R. L. Boivin, DIII-D Team
Fusion Science and Technology | Volume 52 | Number 3 | October 2007 | Pages 367-374
Technical Paper | The Technology of Fusion Energy - Experimental Devices and Advanced Designs | doi.org/10.13182/FST07-A1515
Articles are hosted by Taylor and Francis Online.
The DIII-D National Fusion Facility has long been a center of innovation and development of diagnostics for magnetic fusion devices. The DIII-D device, a moderate size tokamak, with a high flexibility shaping coil set, neutral beam injection (NBI), electron cyclotron heating (ECH) and ion cyclotron heating (ICH), supports a very broad research program infusion science, including critical aspects related to burning plasmas expected to be encountered in ITER. This scientific program is supported by a large set of diagnostics (approximately 50), which is the product of a highly collaborative program between universities, national laboratories and industry.
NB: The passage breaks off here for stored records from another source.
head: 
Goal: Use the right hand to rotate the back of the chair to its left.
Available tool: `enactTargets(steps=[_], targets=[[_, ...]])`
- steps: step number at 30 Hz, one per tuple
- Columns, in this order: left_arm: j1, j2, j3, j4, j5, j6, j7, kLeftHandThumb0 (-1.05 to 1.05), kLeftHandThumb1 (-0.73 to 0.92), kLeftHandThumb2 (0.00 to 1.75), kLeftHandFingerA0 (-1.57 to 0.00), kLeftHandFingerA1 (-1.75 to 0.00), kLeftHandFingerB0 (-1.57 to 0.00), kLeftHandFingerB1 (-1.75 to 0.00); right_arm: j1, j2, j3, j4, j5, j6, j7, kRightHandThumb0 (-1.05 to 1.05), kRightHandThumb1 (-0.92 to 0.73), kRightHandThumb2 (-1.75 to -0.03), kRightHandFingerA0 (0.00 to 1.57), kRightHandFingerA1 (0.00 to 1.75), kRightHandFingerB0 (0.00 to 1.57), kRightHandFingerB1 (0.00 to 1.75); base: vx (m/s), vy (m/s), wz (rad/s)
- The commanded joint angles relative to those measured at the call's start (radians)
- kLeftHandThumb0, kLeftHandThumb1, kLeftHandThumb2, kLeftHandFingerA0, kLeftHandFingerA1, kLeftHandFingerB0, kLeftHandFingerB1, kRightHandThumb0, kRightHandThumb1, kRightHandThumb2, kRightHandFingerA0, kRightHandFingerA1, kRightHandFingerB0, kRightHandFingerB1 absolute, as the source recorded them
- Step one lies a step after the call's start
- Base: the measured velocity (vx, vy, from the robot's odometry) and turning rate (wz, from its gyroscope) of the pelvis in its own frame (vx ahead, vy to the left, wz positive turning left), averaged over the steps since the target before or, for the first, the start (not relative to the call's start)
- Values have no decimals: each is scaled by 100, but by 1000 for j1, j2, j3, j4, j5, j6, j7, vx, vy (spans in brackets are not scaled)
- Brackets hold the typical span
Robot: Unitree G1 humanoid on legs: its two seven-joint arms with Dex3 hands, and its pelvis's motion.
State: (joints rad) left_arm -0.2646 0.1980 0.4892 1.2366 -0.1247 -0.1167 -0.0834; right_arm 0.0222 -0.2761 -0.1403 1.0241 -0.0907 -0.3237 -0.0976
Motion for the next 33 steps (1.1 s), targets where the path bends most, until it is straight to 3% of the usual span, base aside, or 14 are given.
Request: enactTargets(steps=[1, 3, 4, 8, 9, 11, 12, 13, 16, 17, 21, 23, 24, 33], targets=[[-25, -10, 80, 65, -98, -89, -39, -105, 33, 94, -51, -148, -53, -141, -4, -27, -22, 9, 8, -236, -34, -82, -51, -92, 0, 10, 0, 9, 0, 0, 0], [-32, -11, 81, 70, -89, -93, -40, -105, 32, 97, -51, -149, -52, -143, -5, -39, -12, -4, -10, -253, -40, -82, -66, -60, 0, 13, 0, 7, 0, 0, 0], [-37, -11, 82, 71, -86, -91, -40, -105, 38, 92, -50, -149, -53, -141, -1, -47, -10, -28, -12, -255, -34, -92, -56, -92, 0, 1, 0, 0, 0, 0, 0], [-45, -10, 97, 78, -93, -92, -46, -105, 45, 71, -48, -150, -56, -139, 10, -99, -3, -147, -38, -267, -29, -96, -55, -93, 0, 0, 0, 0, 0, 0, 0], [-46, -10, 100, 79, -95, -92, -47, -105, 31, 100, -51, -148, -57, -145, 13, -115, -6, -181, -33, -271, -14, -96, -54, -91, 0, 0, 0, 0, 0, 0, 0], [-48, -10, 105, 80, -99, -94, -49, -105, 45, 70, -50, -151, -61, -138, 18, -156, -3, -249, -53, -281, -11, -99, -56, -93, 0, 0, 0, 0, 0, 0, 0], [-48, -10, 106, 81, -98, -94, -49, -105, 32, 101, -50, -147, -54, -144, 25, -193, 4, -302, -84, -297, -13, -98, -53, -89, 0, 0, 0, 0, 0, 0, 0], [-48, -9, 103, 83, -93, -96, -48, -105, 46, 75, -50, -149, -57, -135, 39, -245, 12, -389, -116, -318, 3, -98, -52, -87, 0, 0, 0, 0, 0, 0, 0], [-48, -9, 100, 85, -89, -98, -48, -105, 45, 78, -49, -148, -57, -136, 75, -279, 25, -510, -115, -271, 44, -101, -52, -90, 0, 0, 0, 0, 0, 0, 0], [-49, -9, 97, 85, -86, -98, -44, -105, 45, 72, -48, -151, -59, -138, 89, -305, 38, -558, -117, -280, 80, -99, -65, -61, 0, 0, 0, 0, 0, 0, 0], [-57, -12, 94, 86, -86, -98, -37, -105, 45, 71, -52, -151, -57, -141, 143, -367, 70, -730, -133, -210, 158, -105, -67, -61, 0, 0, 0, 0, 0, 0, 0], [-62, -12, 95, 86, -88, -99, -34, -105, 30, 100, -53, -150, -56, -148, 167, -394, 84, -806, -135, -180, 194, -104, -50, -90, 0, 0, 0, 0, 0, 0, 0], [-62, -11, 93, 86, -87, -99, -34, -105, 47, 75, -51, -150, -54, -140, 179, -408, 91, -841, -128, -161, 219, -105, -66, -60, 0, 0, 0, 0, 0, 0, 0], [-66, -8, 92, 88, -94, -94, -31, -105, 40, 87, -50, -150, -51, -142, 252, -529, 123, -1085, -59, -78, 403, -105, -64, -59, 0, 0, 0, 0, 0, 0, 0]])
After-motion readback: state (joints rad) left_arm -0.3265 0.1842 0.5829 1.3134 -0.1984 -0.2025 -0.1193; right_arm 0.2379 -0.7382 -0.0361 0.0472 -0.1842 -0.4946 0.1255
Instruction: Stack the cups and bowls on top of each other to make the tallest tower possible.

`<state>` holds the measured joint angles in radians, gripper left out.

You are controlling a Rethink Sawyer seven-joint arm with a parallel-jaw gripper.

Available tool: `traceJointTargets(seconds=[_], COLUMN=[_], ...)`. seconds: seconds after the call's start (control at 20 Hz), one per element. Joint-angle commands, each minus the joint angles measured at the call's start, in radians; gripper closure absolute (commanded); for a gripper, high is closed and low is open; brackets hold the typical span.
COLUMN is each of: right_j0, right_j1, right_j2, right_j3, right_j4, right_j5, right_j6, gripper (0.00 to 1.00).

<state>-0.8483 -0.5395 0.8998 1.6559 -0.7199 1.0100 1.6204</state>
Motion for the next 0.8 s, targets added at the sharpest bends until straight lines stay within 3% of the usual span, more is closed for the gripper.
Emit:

Although many diagnostic systems are now routinely employed to measure a wide range of plasma parameters, such as temperature, rotation, density and current profiles, there are many areas that are inherently difficult or prohibitively expensive to diagnose. Such areas include the measurements associated with energetic ion populations or with the characterization of plasma flows in the divertor/edge area. In addition, the study of burning plasmas will require the development of new and updated techniques, which need to be developed and tested in existing devices in relevant plasma conditions.